Connu dans son village sous le sobriquet de « Gbah Ken’ », M. Gbah, propriétaire terrien vivant avec un handicap à un pied, possédait un vaste patrimoine forestier. Ne pouvant exploiter seul l’ensemble de ses terres et redoutant les convoitises, il avait sollicité l’aide de son neveu pour développer des plantations de cacao.
Pendant près de quatre années, les deux hommes ont travaillé côte à côte dans la forêt. Mais progressivement, la relation s’est dégradée. Selon plusieurs témoignages recueillis dans le village, des accusations de vols de récoltes et de consommation de substances prohibées auraient été portées contre le neveu. La collaboration a finalement pris fin à la demande de l’oncle.
À la suite d’une médiation familiale, M. Gbah avait accepté de céder une portion de terre à son neveu en compensation des années de travail effectuées. La famille avait toutefois fixé des règles strictes : la parcelle ne devait pas être vendue sans urgence reconnue par la famille ; en cas de vente, la priorité devait être donnée au donateur.
Mais quelques mois plus tard, la communauté découvre que le neveu a vendu la parcelle à un ressortissant burkinabè. Cette transaction a été contestée par la famille, mais la chefferie locale l’a jugée valable, estimant que la terre appartenait désormais au bénéficiaire du don.
Face à cette situation, la famille a saisi la gendarmerie. Une procédure était déjà en cours lorsque les tensions ont franchi un nouveau cap.
Malgré la contestation, l’acquéreur a poursuivi l’exploitation du terrain. Selon les témoignages, il aurait même progressivement empiété sur d’autres portions appartenant à M. Gbah.
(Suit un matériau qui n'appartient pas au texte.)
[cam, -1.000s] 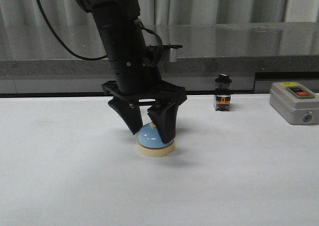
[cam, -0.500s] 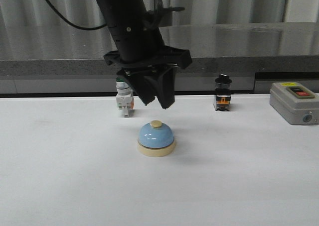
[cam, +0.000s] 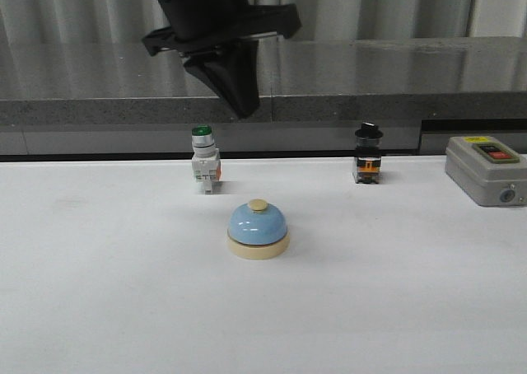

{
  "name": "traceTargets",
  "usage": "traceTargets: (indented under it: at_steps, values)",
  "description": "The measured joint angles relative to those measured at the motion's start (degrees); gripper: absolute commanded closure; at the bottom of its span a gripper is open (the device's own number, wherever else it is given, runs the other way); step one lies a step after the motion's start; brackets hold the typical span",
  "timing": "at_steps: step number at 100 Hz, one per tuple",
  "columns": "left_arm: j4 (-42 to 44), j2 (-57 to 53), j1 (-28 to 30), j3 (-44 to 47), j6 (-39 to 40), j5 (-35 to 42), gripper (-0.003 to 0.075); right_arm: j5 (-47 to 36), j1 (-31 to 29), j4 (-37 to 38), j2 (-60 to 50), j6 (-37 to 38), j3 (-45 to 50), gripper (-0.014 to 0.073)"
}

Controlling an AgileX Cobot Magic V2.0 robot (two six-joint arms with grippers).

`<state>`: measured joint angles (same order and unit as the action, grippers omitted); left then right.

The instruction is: Place and press bell with both arms

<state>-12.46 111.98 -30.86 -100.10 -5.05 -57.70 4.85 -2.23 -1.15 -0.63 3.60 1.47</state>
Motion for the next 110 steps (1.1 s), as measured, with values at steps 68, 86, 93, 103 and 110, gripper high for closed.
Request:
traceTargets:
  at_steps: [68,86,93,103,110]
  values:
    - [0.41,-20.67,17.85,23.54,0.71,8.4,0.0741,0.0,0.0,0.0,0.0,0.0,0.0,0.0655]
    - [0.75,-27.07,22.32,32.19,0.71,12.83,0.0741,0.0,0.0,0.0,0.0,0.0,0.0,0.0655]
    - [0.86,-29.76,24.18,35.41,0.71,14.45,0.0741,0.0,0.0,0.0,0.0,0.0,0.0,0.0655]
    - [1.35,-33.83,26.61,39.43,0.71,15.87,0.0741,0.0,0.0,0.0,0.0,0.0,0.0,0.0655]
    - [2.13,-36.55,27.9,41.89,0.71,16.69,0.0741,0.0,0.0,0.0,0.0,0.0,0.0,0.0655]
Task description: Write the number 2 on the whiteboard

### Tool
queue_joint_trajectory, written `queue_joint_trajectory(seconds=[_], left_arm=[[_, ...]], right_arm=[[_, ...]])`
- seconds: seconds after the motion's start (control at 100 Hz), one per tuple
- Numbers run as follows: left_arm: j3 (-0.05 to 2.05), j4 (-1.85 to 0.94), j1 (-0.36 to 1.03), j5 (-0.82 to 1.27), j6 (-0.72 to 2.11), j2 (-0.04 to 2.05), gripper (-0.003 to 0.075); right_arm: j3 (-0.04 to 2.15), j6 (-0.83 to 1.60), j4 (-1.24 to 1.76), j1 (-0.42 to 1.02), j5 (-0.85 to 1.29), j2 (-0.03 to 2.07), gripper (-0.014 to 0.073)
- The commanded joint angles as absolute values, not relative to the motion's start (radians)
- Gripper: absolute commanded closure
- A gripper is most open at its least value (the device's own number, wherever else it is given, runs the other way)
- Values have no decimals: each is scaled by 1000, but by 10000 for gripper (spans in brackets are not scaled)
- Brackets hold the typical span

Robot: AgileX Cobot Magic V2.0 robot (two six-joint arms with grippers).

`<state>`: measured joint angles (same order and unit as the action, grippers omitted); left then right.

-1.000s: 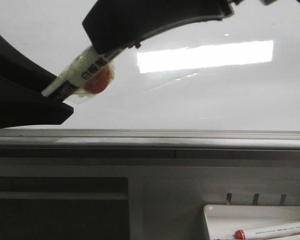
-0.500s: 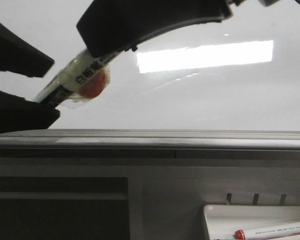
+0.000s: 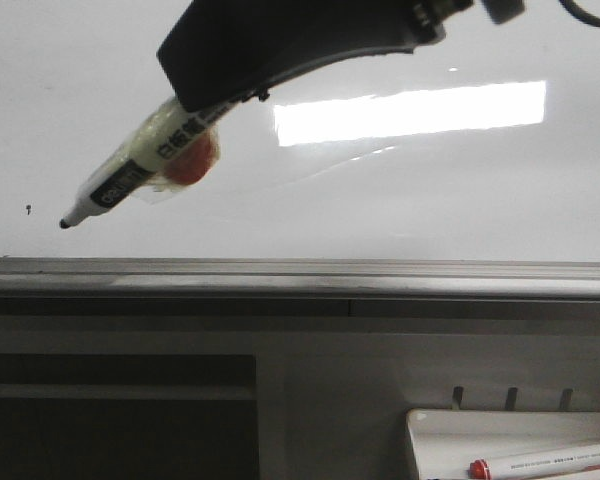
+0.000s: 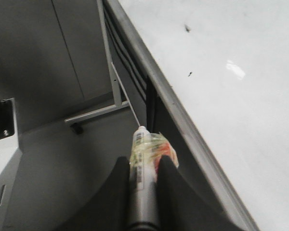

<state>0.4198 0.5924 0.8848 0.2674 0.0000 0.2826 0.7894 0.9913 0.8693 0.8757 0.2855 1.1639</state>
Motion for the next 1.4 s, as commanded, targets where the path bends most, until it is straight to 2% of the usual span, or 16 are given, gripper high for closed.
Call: queue_joint_trajectory(seconds=[0.0,0.26,0.43,0.52,0.82,1.19,1.39], left_arm=[[450,632,850,214,-69,228,662],[450,795,679,281,-454,201,669],[450,837,590,252,-508,201,669],[450,837,562,222,-508,201,669],[450,837,549,153,-508,201,671],[450,838,549,149,-508,201,671],[450,838,549,149,-508,201,671]], right_arm=[[823,996,892,875,168,1156,666],[824,996,892,874,0,1156,666],[828,994,941,874,-121,1156,666],[847,994,944,869,-116,1163,666],[953,994,946,750,68,1270,666],[988,994,940,678,0,1316,666],[984,996,919,629,7,1265,662]])
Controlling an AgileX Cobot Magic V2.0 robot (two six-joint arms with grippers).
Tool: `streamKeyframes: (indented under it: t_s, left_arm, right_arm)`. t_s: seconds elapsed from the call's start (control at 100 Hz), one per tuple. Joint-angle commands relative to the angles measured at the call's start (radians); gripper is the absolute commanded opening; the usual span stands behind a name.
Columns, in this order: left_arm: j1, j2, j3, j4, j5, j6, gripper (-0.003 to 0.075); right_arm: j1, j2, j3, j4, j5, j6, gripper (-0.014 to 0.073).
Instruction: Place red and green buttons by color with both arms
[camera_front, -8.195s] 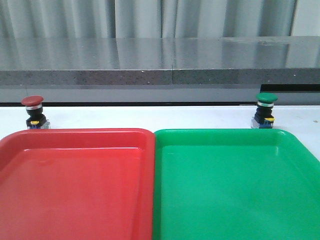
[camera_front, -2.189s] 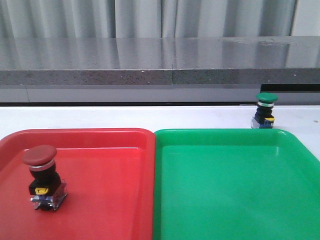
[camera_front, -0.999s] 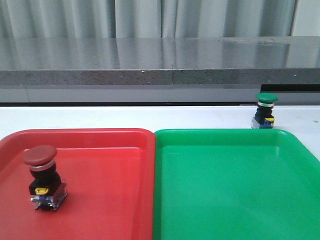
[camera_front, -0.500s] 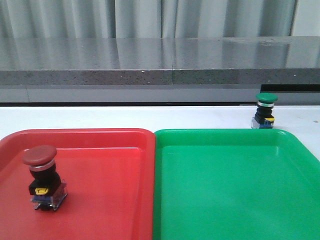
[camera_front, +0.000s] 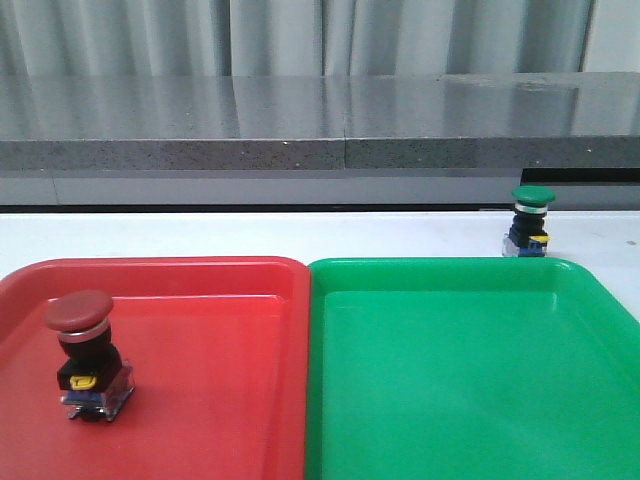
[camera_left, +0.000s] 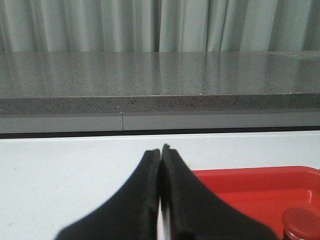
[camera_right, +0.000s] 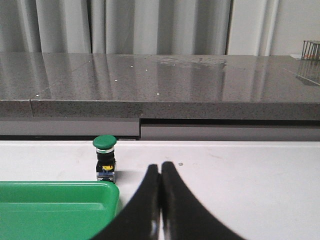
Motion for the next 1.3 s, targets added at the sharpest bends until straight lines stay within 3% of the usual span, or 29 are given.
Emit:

Mardi dernier, surprenant l’exploitant sur une zone qu’il considère comme hors de la parcelle vendue, le propriétaire lui aurait demandé d’arrêter les travaux. L’échange s’est rapidement envenimé.
Au cours de l’altercation, M. Gbah a été violemment agressé à la machette. L’auteur présumé a pris la fuite après les faits, laissant la victime blessée.
L’affaire est désormais entre les mains de la gendarmerie de Logoualé. Le vendeur de la parcelle a été convoqué dans le cadre de l’enquête, tandis que la victime réclame justice.
Ce nouvel épisode rappelle la sensibilité des litiges fonciers en milieu rural. Au-delà du conflit familial, ce drame relance la nécessité d’un règlement pacifique et encadré des différends liés à la terre, afin d’éviter que de tels conflits ne continuent de coûter des vies.